• Task goal: Could you return the lines below exactly, from the first line up to and including the line that holds "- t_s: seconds"?

• Input records:
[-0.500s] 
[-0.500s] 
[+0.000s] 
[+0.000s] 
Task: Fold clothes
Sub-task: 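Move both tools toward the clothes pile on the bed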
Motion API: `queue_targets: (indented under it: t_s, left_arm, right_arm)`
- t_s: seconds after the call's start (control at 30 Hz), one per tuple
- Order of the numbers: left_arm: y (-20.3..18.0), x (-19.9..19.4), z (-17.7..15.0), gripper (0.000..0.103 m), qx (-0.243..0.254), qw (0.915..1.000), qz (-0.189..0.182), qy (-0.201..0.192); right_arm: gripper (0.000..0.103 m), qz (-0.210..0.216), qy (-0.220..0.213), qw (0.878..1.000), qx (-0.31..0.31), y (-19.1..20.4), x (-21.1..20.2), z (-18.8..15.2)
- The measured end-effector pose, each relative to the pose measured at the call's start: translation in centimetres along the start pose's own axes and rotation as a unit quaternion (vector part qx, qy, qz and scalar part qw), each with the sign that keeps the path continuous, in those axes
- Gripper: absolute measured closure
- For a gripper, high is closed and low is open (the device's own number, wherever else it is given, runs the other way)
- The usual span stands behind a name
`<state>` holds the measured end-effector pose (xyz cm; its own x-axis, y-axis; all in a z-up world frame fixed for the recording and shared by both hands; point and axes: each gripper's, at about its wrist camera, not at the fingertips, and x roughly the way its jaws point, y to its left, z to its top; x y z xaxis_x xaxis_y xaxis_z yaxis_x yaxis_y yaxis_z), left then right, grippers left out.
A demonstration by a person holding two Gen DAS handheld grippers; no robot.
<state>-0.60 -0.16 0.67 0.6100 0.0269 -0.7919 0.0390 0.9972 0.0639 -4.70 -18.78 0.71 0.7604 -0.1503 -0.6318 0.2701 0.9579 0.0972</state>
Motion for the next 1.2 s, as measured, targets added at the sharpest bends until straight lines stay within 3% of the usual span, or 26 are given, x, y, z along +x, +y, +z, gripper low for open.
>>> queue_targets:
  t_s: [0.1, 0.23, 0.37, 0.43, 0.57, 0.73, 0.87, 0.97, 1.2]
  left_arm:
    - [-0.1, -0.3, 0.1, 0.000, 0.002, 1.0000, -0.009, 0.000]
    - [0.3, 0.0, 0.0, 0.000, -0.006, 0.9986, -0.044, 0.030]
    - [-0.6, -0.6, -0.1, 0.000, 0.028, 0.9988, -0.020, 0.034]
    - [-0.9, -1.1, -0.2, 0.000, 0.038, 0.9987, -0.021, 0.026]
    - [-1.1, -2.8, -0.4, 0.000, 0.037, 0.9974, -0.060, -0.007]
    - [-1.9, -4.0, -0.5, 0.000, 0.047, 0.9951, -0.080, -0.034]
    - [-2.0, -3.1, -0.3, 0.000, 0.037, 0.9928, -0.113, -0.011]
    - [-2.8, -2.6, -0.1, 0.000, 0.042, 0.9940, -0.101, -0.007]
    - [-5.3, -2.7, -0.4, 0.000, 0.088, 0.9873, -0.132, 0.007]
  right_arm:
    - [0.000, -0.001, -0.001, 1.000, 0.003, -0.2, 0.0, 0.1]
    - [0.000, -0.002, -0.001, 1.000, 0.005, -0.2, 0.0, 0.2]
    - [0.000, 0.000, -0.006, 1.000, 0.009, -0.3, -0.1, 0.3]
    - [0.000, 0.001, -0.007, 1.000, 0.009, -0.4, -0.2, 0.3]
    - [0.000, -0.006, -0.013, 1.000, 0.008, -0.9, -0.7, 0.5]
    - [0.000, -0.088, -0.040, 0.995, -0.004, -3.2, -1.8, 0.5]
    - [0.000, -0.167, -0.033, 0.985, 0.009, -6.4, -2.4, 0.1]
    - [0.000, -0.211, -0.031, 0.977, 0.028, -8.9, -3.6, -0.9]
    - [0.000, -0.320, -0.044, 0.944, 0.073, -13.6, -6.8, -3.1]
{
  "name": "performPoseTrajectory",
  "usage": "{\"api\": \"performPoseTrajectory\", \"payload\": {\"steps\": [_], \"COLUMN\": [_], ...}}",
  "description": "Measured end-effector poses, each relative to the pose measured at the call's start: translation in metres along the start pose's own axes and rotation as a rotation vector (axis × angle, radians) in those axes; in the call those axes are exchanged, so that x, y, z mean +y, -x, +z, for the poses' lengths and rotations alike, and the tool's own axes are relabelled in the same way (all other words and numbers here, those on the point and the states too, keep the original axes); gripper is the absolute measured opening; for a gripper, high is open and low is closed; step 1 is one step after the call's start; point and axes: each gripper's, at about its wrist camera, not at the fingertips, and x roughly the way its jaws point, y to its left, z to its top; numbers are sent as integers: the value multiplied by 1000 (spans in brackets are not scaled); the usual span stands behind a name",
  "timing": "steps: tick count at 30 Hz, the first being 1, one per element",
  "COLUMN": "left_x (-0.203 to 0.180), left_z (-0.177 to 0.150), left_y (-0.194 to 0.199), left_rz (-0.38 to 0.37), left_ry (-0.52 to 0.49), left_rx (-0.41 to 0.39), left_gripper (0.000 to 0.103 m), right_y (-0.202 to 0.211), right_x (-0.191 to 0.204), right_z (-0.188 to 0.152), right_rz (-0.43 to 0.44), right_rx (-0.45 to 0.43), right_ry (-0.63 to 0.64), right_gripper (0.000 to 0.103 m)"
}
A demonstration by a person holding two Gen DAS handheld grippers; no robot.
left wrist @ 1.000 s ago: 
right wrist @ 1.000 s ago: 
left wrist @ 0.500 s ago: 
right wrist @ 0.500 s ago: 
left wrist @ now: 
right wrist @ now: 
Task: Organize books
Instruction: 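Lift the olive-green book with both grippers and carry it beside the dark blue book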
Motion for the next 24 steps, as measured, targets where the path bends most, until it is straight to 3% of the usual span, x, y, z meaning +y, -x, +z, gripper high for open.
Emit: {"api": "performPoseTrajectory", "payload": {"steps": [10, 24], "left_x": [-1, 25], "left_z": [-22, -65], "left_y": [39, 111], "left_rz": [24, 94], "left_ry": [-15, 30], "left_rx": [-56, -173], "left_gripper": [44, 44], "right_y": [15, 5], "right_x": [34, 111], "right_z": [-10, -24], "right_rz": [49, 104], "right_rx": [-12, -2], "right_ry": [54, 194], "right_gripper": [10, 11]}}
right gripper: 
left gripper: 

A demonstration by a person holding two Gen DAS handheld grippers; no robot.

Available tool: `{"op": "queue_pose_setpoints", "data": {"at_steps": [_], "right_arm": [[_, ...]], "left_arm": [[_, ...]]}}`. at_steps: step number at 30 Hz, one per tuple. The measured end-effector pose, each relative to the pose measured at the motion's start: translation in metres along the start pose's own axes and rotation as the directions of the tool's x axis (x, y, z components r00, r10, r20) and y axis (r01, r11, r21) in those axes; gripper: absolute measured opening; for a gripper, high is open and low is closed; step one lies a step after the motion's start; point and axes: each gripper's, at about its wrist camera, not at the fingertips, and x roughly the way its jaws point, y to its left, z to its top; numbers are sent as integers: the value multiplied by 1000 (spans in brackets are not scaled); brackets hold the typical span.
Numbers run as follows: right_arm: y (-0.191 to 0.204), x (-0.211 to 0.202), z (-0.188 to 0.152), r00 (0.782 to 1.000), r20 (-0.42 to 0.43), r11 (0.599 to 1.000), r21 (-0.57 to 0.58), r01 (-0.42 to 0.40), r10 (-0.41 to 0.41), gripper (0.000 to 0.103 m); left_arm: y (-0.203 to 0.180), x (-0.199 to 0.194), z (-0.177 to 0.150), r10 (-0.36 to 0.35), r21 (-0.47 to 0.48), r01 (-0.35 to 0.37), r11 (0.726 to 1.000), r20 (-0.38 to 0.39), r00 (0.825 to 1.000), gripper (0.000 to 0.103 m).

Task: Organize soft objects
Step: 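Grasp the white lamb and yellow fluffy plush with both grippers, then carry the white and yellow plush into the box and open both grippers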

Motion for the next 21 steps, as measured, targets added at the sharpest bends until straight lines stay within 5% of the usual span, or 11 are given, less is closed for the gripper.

• Solution to this task:
[-0.500s] 
[-0.500s] 
[+0.000s] 
[+0.000s] 
Task: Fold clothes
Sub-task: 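Move both tools toward the clothes pile on the bed
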Motion API: `queue_targets: (indented under it: t_s, left_arm, right_arm)`
- t_s: seconds after the call's start (control at 30 Hz), one per tuple

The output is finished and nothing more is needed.